Car Hermann Stieve, qui fut directeur de l’Institut universitaire d’anatomie de Berlin de 1935 jusqu’à sa mort en 1952, avait une spécialité: l’étude des effets du stress et de la peur sur le système reproductif féminin.  

Pour avancer dans ses recherches, ce scientifique de renom étudiait en particulier les tissus histologiques génitaux prélevés sur des femmes ayant été exécutées par le régime nazi.  

Parmi ses sujets, 13 des 18 résistantes du groupe berlinois « l’Orchestre rouge », y compris l’Américaine Mildred Fish Harnack, guillotinée en 1943 à la demande expresse d’Hitler.   

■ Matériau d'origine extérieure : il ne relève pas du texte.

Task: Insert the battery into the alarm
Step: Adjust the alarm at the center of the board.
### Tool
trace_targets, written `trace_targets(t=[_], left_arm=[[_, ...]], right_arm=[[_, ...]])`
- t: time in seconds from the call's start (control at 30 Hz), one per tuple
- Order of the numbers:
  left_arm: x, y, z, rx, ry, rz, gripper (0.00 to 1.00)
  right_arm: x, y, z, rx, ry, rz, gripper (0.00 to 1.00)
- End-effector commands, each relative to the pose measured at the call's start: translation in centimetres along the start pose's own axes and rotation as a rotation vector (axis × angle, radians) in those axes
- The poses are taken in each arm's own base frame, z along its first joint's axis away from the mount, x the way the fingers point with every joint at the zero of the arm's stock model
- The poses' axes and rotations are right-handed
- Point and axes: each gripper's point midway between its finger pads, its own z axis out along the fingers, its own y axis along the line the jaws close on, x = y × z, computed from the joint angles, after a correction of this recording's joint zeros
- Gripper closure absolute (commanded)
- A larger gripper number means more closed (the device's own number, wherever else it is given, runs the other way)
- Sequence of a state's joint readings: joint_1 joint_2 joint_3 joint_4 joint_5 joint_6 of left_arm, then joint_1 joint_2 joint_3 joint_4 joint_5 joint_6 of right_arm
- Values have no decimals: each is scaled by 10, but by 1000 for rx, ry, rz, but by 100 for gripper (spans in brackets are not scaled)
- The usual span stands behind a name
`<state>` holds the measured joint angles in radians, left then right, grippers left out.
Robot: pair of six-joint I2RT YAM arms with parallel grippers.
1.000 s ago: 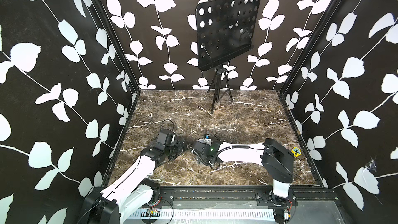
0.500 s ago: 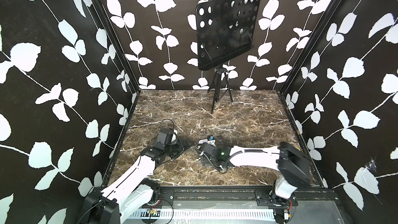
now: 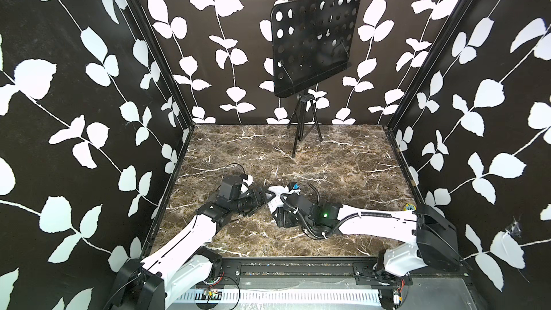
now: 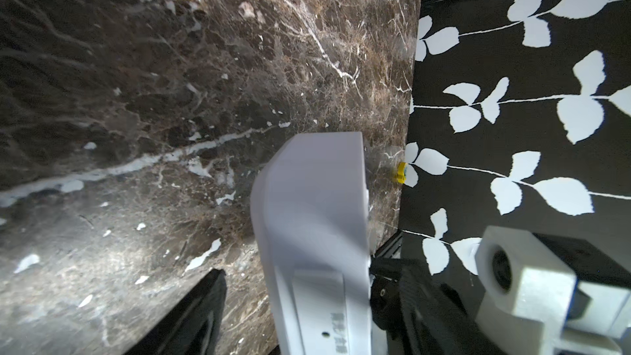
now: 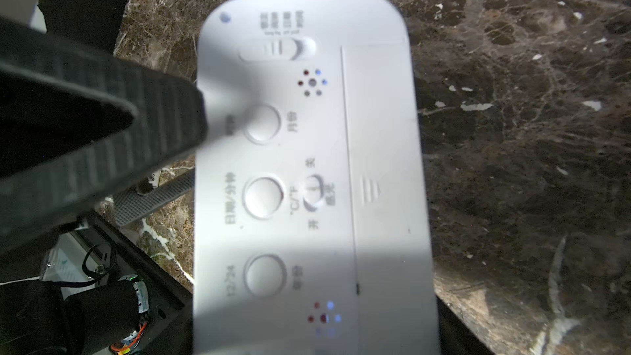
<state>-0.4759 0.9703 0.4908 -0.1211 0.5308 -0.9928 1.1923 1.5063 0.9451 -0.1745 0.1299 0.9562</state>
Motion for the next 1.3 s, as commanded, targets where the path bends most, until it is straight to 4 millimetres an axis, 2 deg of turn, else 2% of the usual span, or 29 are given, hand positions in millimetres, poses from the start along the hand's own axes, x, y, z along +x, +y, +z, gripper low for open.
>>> trace_targets(t=[0.0,0.27,0.47,0.5,0.57,0.6,0.67,0.7,0.83,0.9,1.0,1.13,1.27], left_arm=[[-6,-7,1,22,-31,5,28],[-11,-11,3,38,-57,-1,44],[-12,-15,2,45,-53,0,66],[-13,-14,1,33,-58,6,69],[-13,-11,-3,-7,-61,20,75],[-14,-7,-6,-48,-69,28,78],[-17,1,-14,-129,-90,51,82],[-19,6,-19,-182,-97,64,83],[-19,29,-38,-426,-57,129,93],[-18,38,-45,-562,-14,179,94],[-16,50,-49,-752,73,239,94],[-21,53,-53,-949,142,311,94],[-34,47,-52,-1081,152,375,95]], right_arm=[[-27,33,-13,-109,-84,2,49],[-28,46,-14,-176,-75,17,49],[-28,48,-15,-186,-79,20,47],[-28,45,-15,-177,-77,23,43],[-29,35,-16,-130,-82,48,22],[-30,29,-17,-107,-85,58,15],[-32,19,-26,-73,-107,78,7],[-32,11,-32,-51,-119,93,1],[-36,-33,-63,76,-189,140,1],[-39,-53,-79,141,-209,139,1],[-40,-99,-101,322,-207,154,1],[-36,-155,-125,503,-181,227,1],[-35,-182,-143,555,-198,251,1]])
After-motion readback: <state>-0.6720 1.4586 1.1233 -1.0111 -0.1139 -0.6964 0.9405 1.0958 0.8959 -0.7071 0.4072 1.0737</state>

Contrairement à d’autres scientifiques plus célèbres pour leur cruauté comme Josef Mengele, « l’Ange de la mort » d’Auschwitz, Hermann Stieve n’appartenait pas au Parti national-socialiste (NSDAP) et n’a pas fait d’expériences sur des personnes vivantes. Mais il savait parfaitement que ses défunts cobayes avaient été mis au supplice.   

Le médecin a « coopéré avec le système judiciaire nazi pour (faire avancer) ses recherches », assène Andreas Winkelmann. Les corps ont probablement été jetés dans des fosses communes.  

Après la guerre, Hermann Stieve n’a pas pour autant été inquiété par la justice et a poursuivi sa carrière, comme de nombreux autres scientifiques ayant travaillé avec et pour les nazis.    

Aujourd’hui encore, ses résultats, malgré les conditions de ses recherches, restent considérés comme importants pour la gynécologie moderne. Il est toujours « membre d’honneur à titre posthume » de la Société allemande pour la gynécologie et l’obstétrique.